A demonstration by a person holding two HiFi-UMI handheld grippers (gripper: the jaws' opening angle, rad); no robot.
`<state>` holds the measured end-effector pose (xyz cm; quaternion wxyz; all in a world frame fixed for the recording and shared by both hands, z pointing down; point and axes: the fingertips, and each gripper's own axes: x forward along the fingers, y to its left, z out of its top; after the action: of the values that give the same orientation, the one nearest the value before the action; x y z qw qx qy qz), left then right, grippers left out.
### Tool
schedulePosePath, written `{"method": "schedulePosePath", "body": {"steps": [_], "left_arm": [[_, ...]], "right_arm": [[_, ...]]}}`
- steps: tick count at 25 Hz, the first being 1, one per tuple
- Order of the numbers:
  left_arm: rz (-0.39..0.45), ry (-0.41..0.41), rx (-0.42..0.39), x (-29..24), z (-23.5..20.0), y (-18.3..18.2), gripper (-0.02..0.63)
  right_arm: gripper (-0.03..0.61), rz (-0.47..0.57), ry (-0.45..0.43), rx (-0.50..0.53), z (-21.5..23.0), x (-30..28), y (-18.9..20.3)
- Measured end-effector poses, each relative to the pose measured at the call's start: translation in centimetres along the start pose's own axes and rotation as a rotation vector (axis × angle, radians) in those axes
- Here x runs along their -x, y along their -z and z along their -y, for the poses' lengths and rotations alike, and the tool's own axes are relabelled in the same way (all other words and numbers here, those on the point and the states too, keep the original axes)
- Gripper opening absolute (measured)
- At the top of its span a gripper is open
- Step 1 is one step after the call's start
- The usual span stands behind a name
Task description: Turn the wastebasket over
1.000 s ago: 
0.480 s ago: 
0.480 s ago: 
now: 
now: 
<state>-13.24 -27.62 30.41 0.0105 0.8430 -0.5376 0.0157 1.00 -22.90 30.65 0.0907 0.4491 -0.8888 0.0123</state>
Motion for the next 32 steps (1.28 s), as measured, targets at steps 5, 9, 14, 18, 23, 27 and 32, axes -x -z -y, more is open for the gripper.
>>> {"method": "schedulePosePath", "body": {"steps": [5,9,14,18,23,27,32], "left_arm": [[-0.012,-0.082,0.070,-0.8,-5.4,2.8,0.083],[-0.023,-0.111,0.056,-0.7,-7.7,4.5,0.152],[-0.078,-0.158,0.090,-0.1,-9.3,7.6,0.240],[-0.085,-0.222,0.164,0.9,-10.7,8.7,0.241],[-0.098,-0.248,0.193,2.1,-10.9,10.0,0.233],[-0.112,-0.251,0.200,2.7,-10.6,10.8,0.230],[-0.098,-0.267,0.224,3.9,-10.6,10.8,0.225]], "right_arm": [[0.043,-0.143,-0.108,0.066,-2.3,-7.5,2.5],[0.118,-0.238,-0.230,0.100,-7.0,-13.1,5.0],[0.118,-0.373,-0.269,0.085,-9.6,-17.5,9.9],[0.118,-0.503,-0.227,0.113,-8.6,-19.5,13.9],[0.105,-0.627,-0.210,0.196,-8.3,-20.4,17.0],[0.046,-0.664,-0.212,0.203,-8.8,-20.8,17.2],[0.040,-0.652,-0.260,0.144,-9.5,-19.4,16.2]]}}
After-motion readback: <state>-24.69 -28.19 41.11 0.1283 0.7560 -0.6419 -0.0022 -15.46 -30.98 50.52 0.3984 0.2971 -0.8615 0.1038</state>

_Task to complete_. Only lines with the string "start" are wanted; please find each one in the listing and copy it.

_Answer section_.
- Measured end-effector poses, each relative to the pose measured at the call's start: translation in centimetres along the start pose's own axes and rotation as a rotation vector (axis × angle, radians) in those axes
- Step 1 is one step after the call's start

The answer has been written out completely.